Segment Open

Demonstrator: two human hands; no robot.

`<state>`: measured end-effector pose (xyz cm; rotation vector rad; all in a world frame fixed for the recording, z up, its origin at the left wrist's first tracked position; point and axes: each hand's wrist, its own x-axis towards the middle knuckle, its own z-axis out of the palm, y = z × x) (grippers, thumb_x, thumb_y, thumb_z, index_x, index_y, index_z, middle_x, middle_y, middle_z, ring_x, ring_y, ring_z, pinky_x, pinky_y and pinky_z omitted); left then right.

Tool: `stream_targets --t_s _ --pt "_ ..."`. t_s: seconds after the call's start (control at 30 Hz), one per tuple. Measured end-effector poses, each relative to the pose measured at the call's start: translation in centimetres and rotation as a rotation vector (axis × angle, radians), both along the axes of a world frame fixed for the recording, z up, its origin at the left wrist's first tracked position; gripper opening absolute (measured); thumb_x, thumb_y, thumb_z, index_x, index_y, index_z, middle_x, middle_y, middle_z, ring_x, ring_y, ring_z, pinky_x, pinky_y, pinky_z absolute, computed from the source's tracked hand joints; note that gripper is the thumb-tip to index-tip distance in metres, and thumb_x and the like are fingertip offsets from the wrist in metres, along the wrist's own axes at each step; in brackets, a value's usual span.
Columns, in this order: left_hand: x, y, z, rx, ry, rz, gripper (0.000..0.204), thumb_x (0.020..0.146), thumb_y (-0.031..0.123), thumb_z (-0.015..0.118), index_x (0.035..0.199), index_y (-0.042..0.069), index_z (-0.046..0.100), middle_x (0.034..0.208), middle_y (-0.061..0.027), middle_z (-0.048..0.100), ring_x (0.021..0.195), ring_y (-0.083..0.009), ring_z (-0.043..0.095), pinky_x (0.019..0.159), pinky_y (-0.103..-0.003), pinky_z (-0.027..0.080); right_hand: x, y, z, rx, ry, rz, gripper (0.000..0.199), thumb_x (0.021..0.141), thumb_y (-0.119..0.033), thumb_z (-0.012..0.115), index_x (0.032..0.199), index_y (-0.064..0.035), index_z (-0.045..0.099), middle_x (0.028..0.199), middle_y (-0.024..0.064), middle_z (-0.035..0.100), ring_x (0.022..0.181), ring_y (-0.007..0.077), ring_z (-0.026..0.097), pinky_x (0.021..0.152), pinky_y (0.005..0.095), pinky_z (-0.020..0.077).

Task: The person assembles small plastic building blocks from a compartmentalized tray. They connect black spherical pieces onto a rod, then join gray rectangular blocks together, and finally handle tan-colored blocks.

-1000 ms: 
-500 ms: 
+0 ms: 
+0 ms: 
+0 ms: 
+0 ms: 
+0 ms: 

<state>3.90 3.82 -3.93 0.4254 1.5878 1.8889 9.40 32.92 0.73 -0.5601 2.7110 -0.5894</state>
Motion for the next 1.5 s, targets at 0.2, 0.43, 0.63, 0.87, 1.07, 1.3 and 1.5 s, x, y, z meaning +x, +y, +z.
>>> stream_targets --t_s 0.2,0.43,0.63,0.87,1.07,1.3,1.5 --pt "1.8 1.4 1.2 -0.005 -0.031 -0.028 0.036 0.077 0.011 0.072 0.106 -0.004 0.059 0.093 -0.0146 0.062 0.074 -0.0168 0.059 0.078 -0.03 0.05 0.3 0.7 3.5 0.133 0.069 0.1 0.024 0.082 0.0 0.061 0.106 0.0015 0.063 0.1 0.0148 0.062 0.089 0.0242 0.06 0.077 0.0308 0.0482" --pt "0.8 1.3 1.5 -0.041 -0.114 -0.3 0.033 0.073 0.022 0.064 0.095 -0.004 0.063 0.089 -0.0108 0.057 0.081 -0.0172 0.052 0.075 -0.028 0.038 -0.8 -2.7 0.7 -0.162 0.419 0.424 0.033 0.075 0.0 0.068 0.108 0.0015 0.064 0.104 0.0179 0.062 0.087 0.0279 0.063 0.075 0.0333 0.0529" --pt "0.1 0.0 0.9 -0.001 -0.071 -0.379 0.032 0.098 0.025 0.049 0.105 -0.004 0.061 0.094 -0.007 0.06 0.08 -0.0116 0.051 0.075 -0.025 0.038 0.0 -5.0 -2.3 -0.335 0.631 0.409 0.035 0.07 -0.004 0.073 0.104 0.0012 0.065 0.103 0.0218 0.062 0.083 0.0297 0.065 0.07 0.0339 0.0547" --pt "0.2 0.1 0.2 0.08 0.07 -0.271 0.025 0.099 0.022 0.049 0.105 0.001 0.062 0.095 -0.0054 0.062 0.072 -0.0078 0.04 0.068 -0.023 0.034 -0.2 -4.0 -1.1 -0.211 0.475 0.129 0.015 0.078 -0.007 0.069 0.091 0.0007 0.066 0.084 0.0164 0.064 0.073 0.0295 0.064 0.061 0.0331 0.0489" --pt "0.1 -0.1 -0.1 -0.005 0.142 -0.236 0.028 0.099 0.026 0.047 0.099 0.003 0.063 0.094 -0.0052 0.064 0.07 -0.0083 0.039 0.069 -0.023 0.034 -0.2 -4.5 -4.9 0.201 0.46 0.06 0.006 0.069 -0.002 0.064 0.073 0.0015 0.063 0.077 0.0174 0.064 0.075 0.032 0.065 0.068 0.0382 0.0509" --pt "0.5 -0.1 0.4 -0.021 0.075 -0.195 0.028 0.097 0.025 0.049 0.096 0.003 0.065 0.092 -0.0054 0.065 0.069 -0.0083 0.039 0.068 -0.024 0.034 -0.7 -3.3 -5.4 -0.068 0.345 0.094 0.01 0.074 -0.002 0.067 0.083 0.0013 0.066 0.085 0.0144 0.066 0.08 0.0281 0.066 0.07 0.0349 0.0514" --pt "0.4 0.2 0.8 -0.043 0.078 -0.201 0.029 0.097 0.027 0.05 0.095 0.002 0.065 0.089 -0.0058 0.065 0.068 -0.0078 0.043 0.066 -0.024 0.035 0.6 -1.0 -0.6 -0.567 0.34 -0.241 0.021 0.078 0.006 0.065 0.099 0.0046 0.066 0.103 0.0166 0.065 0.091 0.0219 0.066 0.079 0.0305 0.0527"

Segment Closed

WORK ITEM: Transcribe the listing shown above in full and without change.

EXERCISE SOLUTION:
Demonstrator: two human hands; no robot.

`<state>`: measured end-effector pose (xyz cm; rotation vector rad; all in a world frame fixed for the recording, z up, its origin at the left wrist's first tracked position; point and axes: each hand's wrist, its own x-axis towards the middle knuckle, its own z-axis out of the palm, y = z × x) (grippers, thumb_x, thumb_y, thumb_z, index_x, index_y, index_z, middle_x, middle_y, middle_z, ring_x, ring_y, ring_z, pinky_x, pinky_y and pinky_z omitted); left then right.

Tool: `stream_targets --t_s _ --pt "_ ..."`. t_s: seconds after the call's start (control at 30 Hz), one per tuple. Measured end-effector poses, each relative to the pose measured at the call's start: translation in centimetres and rotation as a rotation vector (axis × angle, radians), both along the axes of a world frame fixed for the recording, z up, its origin at the left wrist's first tracked position; gripper opening absolute (measured); thumb_x, thumb_y, thumb_z, index_x, index_y, index_z, middle_x, middle_y, middle_z, ring_x, ring_y, ring_z, pinky_x, pinky_y, pinky_z absolute, computed from the source's tracked hand joints; note that gripper is the thumb-tip to index-tip distance in metres, and thumb_x and the like are fingertip offsets from the wrist in metres, along the wrist's own axes at each step; in brackets, a value's usual span.
Columns, in this order: left_hand: x, y, z, rx, ry, rz, gripper (0.000..0.204), thumb_x (0.020..0.146), thumb_y (-0.031..0.123), thumb_z (-0.015..0.118), index_x (0.035..0.199), index_y (-0.042..0.069), index_z (-0.046..0.100), middle_x (0.034..0.208), middle_y (-0.061..0.027), middle_z (-0.048..0.100), ring_x (0.021..0.195), ring_y (-0.083..0.009), ring_z (-0.043..0.095), pinky_x (0.019..0.159), pinky_y (-0.103..-0.003), pinky_z (-0.027..0.080); right_hand: x, y, z, rx, ry, rz, gripper (0.000..0.199), thumb_x (0.021..0.141), thumb_y (-0.119..0.033), thumb_z (-0.012..0.115), index_x (0.032..0.199), index_y (-0.064..0.035), index_z (-0.045..0.099), middle_x (0.028..0.199), middle_y (-0.024..0.064), middle_z (-0.035..0.100), ring_x (0.022..0.181), ring_y (-0.007..0.077), ring_z (-0.026..0.097), pinky_x (0.021..0.152), pinky_y (0.005..0.095), pinky_z (-0.020..0.077).

Task: The person assembles small plastic building blocks from a compartmentalized tray. They connect black spherical pieces onto a rod, then join gray rectangular blocks together, and finally handle tan-colored blocks.

-1000 ms: 
-500 ms: 
+0 ms: 
+0 ms: 
+0 ms: 
+0 ms: 
+0 ms: 

<state>3.90 3.82 -3.93 0.4254 1.5878 1.8889 9.40 32.92 0.73 -0.5601 2.7110 -0.5894</state>
Motion for the next 1.5 s, targets at 0.2, 0.43, 0.63, 0.87, 1.07, 1.3 and 1.5 s, x, y, z meaning +x, +y, +z.
>>> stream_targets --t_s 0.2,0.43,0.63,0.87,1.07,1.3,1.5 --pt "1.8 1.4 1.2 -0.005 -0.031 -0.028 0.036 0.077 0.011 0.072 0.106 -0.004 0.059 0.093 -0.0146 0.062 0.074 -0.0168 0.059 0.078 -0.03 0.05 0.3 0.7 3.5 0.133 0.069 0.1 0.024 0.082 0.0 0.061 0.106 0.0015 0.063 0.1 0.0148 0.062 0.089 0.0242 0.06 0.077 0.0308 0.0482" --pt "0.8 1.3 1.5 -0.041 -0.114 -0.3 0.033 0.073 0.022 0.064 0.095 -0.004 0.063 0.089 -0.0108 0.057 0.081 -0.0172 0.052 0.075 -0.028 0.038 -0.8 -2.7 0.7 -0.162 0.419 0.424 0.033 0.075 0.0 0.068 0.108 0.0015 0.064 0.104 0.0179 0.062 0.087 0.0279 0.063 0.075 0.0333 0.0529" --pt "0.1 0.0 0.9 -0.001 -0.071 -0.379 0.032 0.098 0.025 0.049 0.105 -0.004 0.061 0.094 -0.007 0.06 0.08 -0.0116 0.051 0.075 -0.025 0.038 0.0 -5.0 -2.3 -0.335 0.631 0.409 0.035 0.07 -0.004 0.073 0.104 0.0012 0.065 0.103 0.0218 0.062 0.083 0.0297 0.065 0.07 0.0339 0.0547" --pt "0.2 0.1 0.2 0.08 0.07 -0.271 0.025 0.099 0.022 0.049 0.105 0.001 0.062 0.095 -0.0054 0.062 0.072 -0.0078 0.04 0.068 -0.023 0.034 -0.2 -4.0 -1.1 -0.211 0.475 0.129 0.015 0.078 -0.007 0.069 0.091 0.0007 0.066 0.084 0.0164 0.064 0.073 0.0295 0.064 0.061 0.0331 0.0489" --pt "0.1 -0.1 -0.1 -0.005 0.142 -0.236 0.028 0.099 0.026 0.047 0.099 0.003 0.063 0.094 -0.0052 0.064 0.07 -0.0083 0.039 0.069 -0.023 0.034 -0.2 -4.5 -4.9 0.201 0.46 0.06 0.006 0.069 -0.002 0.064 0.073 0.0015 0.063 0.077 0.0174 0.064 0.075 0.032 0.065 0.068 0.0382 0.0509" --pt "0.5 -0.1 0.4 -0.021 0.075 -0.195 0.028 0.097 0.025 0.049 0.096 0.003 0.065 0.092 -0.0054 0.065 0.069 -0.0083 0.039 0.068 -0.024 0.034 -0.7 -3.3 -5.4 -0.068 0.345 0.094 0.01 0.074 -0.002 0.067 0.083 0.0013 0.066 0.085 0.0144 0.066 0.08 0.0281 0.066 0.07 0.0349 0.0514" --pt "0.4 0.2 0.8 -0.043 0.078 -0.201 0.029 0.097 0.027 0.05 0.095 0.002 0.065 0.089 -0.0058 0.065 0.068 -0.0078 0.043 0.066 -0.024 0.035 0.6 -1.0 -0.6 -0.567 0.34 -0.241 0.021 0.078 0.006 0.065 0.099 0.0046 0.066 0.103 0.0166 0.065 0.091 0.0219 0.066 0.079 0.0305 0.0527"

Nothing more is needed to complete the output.